Experimental procedure
After a habituation period, rats were divided into three groups of 12 animals each. The first group served as control and received an ip injection of 0.9% (w/v) NaCl. The second group was given a daily ip injection of ethanol (3 g/kg body weight) prepared as a 35% (v/v) solution in 0.9% (w/v) NaCl. The third group was given a daily injection of ethanol and resveratrol that was given as a diet supplement (5 g/kg). Briefly, diet (
15–20 g/animal/day) was freshly prepared from the powder and resveratrol was added just before mixing with a blender. Food intake of control, ethanol, and ethanol + resveratrol rats was daily recorded. At the end of the 6 weeks treatment period, rats were killed by decapitation and liver, heart, brain, and testis were immediately removed, homogenized in a 10 mM ice-cold phosphate buffered saline (PBS), pH 7.4, for lipid peroxidation measurements. Previous studies have been conducted with rats using different ways of ethanol administration and different time of exposure. The alcohol dose of 3 g/kg body weight was chosen because this dose produces moderate toxicity (Ogilvie et al., 1998) and a blood alcohol peak within 15 min of administration via ip route which remain high for at least 3 h (Ogilvie et al., 1997). Alcohol was diluted to 35% to prevent peritoneal irritation.
Lipid peroxidation
The lipid peroxidation product in different tissues was determined by TBARS, expressed as the extent of malondialdehyde (MDA) production (Draper and Hadley, 1990). Briefly, tissue homogenates were centrifuged at 10 000 g for 10 min at 4°C to sediment mitochondria and cell debris. The post-mitochondrial samples were suspended in PBS pH 7.4, mixed with BHT–TCA solution (1% w/v BHT dissolved in 20% w/v TCA), and centrifuged at 1000 g for 5 min. Supernatant was then mixed with 0.5 N HCl and 120 mM TBA in 26 mM Tris, and heated in a water bath at 80°C for 10 min.
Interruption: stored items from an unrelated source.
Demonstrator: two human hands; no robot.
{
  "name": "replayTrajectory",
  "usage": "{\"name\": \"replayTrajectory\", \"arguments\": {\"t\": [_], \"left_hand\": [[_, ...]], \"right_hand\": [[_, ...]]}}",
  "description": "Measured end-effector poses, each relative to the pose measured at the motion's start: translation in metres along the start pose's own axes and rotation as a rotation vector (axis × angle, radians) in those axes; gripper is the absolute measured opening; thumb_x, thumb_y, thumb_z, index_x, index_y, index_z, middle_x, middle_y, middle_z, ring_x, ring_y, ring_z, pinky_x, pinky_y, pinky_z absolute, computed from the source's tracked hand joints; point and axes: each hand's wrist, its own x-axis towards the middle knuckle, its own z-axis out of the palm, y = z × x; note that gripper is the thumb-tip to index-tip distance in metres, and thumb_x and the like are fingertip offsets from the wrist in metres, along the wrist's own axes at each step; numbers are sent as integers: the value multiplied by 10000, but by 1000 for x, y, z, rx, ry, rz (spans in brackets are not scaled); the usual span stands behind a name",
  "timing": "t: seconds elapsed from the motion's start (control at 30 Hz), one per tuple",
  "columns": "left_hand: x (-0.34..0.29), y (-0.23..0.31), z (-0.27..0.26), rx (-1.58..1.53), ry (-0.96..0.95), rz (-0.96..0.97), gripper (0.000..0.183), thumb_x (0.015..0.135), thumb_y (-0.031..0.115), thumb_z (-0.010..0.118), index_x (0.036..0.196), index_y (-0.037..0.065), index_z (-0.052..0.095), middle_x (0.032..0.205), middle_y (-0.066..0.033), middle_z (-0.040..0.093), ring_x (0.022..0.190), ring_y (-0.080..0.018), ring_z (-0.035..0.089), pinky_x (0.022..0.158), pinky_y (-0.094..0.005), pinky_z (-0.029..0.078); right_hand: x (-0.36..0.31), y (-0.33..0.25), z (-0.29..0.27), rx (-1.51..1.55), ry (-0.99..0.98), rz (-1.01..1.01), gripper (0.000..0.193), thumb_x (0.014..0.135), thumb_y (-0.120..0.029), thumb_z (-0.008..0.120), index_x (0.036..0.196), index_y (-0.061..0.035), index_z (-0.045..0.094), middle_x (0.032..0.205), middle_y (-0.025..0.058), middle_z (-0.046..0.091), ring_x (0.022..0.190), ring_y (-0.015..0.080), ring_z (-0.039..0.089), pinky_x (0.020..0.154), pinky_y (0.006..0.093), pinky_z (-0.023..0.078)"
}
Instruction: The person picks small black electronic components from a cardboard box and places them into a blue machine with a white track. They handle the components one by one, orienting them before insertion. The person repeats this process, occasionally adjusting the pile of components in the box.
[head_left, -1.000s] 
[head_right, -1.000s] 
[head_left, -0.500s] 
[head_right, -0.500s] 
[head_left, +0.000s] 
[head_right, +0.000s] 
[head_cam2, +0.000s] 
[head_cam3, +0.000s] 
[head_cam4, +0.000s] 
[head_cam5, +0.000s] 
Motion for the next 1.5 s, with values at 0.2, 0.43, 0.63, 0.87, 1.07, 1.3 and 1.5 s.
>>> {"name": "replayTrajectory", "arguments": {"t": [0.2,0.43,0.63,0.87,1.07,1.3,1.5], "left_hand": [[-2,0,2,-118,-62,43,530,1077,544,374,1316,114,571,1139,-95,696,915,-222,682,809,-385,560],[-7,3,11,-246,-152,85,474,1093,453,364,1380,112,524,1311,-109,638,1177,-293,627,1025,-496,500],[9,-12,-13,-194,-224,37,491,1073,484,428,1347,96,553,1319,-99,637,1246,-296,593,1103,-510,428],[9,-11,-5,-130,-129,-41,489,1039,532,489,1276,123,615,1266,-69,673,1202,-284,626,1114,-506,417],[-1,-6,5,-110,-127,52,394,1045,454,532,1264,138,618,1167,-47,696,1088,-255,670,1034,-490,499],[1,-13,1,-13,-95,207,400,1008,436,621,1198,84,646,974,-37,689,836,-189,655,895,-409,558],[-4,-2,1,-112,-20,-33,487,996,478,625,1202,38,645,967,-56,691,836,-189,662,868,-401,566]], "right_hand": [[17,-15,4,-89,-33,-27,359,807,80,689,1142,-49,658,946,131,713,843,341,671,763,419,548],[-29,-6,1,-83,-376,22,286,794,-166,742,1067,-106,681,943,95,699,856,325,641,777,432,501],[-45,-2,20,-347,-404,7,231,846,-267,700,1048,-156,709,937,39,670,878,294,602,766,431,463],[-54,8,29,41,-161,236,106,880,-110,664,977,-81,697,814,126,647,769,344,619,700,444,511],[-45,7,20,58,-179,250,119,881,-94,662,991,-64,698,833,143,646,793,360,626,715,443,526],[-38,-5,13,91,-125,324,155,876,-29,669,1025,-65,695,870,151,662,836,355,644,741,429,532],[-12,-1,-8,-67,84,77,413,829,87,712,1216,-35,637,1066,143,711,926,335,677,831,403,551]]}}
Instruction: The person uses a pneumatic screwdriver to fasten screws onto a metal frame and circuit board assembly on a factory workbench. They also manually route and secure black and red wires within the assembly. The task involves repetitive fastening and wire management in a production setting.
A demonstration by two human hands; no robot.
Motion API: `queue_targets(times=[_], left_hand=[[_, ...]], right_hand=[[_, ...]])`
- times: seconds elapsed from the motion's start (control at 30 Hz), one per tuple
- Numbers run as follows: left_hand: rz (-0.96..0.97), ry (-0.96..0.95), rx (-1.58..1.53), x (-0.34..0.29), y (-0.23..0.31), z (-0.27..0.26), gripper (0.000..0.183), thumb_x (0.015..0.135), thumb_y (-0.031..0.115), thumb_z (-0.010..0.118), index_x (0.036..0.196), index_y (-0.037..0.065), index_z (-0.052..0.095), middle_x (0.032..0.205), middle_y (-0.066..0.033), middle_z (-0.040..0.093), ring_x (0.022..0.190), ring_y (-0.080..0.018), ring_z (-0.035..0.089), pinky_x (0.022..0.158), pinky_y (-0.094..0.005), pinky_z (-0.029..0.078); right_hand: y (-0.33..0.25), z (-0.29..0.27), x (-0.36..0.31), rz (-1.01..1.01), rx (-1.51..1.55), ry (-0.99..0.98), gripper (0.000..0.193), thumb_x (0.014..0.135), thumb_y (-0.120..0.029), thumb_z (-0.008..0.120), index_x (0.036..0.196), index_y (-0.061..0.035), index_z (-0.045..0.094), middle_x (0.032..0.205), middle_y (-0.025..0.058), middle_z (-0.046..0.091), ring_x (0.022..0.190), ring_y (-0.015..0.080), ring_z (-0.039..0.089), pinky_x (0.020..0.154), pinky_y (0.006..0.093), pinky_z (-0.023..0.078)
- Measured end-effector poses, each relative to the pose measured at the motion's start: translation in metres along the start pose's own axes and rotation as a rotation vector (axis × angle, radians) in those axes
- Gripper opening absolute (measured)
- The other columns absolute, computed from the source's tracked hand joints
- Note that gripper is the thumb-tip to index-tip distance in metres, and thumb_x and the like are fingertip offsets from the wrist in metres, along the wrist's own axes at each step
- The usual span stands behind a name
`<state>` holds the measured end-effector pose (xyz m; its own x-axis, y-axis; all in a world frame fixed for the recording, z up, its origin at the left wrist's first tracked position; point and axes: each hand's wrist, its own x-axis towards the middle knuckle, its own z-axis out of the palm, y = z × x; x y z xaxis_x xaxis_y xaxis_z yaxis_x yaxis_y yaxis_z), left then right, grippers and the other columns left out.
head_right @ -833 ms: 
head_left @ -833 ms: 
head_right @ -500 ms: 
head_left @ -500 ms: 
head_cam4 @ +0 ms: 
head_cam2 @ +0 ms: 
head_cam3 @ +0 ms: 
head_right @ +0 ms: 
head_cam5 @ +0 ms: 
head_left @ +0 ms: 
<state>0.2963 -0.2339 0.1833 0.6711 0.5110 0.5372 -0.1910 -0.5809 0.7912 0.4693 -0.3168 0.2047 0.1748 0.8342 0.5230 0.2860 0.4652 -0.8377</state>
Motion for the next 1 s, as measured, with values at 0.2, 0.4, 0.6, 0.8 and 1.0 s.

After cooling, the absorbance of the resulting chromophore was determined at 532 nm using a BIORAD UV-Visible spectrophotometer (Smart Spec 3000) and MDA production was determined by using an extinction coefficient of 1.56 x 105 M–1cm–1.
Protein assay
Protein concentrations in the supernatant of each tissue were determined by the method of Bradford (1976) using bovine serum albumin as standard.
Statistical analysis
All results are expressed as mean ± standard deviation. Comparisons between the groups were performed by one-way ANOVA followed by Student t-test. Differences were considered significant at P < 0.05.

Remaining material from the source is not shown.